When you first sign up for Dance, your e-bike will be delivered to your door (in Berlin, that delivery will be via a cargo e-bike, not a truck), and you’ll get a three-day trial to test it out. Users can also cancel their subscriptions any time. The founders hope their price point makes e-bikes more accessible to everyone, without also clogging up streets with shared vehicles.

“We’ve seen an explosion of shared micromobility, where you have on-demand scooters and bikes available in many cities. And there is now some amount of chaos going on there, and there’s some consolidation,” he says. “One of the things we realized is that as a commuter, you still really want access to your own vehicle for a few reasons. It’s accessibility, that you have your vehicle whenever you need it, but also price, [where] using shared vehicles all the time is way too costly for people.” The average cost of an e-bike in Europe is about 2,000 euro ($2,374). Bike share prices range, with a Citi Bike membership in New York costing $179 a year, and Lime bikes and scooters charging a per-minute fee.
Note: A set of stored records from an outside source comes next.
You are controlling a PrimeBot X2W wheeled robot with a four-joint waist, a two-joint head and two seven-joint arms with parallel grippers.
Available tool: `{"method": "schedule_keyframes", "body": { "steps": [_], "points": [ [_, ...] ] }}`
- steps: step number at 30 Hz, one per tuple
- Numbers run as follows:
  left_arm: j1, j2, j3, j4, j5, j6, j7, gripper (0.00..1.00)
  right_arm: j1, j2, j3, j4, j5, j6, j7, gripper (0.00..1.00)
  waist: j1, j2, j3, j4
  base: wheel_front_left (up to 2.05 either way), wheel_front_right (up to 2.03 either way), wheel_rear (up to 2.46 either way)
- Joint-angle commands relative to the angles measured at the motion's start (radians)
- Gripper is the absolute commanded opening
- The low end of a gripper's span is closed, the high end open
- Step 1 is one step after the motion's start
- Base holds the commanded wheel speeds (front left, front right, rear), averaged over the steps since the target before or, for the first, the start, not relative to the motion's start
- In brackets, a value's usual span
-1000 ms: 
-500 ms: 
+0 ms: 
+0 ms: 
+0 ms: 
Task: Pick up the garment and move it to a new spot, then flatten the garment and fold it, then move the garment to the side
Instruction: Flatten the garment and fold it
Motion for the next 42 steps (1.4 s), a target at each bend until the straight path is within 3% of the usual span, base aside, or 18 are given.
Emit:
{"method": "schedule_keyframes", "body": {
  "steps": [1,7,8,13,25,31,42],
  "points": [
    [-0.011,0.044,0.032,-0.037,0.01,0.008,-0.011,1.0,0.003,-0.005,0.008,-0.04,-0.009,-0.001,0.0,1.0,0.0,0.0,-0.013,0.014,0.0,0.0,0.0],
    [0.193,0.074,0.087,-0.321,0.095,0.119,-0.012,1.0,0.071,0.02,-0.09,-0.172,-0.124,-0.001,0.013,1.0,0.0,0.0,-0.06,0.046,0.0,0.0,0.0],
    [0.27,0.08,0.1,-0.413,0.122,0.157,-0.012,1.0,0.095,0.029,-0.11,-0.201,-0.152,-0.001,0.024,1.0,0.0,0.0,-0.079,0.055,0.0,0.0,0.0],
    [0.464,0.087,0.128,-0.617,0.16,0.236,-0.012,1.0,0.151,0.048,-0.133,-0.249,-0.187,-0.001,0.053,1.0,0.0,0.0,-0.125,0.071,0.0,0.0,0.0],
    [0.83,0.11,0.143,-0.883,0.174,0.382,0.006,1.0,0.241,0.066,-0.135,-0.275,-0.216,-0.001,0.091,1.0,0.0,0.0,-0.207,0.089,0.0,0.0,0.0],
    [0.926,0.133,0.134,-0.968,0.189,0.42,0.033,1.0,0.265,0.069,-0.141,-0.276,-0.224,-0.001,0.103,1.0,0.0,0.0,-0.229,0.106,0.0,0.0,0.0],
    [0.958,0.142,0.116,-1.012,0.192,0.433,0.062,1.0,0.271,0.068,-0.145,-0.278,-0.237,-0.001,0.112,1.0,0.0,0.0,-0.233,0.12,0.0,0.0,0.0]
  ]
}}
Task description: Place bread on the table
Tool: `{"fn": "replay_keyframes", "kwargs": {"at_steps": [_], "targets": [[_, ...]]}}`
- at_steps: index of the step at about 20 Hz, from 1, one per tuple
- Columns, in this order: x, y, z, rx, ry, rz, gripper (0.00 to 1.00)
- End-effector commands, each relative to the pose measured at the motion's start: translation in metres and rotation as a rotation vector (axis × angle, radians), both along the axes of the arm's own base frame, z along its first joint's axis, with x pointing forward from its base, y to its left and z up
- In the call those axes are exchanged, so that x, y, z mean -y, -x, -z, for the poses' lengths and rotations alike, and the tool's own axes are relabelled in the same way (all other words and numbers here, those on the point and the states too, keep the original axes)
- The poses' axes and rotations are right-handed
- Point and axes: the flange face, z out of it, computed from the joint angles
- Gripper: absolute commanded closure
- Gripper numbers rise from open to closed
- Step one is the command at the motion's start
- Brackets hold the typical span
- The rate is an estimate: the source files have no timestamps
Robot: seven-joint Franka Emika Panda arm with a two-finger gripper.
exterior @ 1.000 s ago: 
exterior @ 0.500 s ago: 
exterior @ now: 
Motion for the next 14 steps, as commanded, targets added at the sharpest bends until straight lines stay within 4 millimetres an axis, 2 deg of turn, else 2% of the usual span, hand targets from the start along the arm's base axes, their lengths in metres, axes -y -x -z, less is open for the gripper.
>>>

Dance first launched in Berlin in June and has since been running an email-only pilot program there with a “couple hundred” customers and bikes it has acquired from small e-bike companies, Quidenus-Wahlforss says. This funding, he says, will help them continue the research and development for their e-bike, software, and app. The startup is designing its own vehicle, which it hopes to launch some time next year. That bike will be equipped with a smart lock, and Quidenus-Wahlforss says they’re thinking a lot about anti-theft measures and the longevity of their e-bikes, since they will have to own and maintain their fleet.

While Dance is starting in Berlin, Quidenus-Wahlforss says the company has “global ambitions” and sees e-bikes as the future not only because of the pandemic but because of the climate crisis. “We think cities need to transform. The vision of the future we really believe in looks more like Amsterdam and Copenhagen, places where more than 50% of people commute regularly by bike,” he says. “We want to build a connected movement that is all about this transformation.”